Work item:
Once a line is found to contain "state", copy it out of the listing.

Exercise data:
----

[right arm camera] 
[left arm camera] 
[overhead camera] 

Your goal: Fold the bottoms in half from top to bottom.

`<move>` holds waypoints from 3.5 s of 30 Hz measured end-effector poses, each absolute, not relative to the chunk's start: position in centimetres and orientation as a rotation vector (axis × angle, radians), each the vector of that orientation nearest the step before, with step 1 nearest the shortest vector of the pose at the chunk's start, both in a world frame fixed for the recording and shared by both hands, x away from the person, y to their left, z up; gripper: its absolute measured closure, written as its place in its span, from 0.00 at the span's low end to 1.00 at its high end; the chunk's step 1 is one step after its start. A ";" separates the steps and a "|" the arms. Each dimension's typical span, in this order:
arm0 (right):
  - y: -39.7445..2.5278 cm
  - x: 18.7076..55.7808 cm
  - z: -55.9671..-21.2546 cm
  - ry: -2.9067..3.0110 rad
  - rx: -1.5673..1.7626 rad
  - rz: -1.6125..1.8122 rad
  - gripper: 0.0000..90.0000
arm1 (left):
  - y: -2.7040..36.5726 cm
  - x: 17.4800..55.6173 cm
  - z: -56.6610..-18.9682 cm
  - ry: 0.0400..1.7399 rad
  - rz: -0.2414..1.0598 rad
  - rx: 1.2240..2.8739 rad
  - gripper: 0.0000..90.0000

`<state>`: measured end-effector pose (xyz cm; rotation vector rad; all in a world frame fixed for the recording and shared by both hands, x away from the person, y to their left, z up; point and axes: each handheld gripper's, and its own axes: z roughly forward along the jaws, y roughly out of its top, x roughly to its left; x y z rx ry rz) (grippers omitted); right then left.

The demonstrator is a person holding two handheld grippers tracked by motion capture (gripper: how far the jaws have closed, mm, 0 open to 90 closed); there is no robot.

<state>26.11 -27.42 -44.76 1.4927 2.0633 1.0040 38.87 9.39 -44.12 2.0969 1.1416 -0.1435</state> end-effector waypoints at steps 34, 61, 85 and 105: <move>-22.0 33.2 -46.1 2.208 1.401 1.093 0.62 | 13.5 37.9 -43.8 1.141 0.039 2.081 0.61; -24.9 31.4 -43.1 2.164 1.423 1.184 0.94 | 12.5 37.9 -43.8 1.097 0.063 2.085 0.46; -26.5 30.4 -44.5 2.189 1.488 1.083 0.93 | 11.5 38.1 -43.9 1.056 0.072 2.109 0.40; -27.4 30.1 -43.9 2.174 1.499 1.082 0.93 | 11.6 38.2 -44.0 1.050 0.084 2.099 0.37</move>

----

Response box:
`<state>`: measured end-effector pose (xyz cm; rotation vector rad; all in a world frame fixed for the recording and shared by both hands, x away from the person, y to their left, z up; point and axes: each handheld gripper's, and its own axes: z roughly forward along the jaws, y roughly out of its top, x roughly to its left; x y z rx ry rz) (grippers omitted); right then left.
<state>26.11 -27.42 -44.76 1.4927 2.0633 1.0040 38.87 9.39 -44.12 2.0969 1.1416 -0.1435</state> end-effector waypoints at steps 34, 61, 85 and 105: <move>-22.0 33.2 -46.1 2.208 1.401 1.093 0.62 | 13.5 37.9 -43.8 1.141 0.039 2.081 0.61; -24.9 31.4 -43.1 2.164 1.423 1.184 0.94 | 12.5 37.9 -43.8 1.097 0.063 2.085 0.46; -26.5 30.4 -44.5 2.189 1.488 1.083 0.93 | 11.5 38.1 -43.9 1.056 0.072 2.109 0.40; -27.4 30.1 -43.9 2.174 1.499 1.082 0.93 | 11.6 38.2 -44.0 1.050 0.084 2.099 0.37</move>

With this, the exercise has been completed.